But CPU utilisation issue is still there. I tried 1.3.2 by removing Sql enrichment as well but there is no improvement in CPU utilisation, it keeps on getting over 100%.
Regarding the CPU going over 100%, it’s hard to guess what can be wrong. We managed to troubleshoot the same issue in one of our pipelines using profiling. To do that, you need to add -Dcom.sun.management.jmxremote.port=5555 -Dcom.sun.management.jmxremote.rmi.port=5555 -Dcom.sun.management.jmxremote.ssl=false -Dcom.sun.management.jmxremote.authenticate=false -Djava.rmi.server.hostname= to the JAVA options when running enrich (5555 being the port that you want to use) and then you can inspect the JVM that runs enrich with a tool like visualvm for instance.

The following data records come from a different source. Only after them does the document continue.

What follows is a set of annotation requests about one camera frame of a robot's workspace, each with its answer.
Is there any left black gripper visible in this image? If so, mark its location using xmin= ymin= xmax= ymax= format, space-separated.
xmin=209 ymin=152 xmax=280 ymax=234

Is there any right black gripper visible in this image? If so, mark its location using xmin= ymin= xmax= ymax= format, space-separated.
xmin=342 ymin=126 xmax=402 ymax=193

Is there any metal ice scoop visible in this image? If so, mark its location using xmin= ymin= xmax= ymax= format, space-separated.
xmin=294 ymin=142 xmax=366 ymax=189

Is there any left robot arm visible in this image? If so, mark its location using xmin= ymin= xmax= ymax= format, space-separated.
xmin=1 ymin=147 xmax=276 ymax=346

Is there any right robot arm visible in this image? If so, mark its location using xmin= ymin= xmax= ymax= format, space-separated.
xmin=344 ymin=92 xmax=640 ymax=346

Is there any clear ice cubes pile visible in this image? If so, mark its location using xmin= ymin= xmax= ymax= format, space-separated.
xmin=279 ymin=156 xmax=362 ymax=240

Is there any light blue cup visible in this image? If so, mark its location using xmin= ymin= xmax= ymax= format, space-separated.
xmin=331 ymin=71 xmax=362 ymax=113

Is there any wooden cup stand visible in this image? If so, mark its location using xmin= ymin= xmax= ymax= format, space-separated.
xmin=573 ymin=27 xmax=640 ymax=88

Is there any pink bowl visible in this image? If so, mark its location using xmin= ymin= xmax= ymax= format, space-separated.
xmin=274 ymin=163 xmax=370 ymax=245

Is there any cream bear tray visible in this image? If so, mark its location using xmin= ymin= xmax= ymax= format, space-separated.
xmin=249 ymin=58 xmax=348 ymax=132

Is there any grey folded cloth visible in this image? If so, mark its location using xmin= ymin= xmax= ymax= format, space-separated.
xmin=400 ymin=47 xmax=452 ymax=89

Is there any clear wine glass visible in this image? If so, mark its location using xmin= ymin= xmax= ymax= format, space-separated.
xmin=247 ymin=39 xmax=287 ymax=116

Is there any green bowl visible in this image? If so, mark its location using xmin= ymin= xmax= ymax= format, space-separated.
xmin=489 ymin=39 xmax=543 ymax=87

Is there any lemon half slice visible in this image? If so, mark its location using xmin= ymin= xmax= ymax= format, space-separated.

In our case we discovered that enrich was constantly doing garbage collection, and we found out that this was due to a memory leak (fixed by 48e4ce8be913).

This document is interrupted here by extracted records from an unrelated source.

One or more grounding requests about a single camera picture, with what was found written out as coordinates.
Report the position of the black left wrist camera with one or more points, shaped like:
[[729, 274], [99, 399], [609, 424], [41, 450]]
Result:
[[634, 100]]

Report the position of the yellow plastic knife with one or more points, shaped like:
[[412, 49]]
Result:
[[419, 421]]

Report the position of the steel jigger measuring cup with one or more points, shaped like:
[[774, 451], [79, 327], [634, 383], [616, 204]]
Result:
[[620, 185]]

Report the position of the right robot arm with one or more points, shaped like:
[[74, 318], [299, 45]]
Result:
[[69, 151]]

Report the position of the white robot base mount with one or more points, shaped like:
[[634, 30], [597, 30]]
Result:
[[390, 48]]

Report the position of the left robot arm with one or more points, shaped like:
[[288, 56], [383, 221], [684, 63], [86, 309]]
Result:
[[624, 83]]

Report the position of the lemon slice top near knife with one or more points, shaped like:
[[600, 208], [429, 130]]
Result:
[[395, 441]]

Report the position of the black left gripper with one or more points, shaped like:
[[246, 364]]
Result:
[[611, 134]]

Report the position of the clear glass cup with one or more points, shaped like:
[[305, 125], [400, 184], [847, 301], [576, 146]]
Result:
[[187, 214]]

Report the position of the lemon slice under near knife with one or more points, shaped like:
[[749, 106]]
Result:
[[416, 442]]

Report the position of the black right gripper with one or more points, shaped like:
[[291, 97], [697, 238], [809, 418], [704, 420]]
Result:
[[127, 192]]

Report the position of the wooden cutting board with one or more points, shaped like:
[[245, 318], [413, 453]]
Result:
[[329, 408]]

Using profiling you’ll be able to determine how the CPU is used and to find the culprit.
I tested the fix and sql enrichment is working as expected. Only concern I have here is that the enricher is lagging behind the collector means number of records pushed by the collector are more as compare to the number of records processed by the enricher. Due this there is huge amount of lag get introduced in pipeline.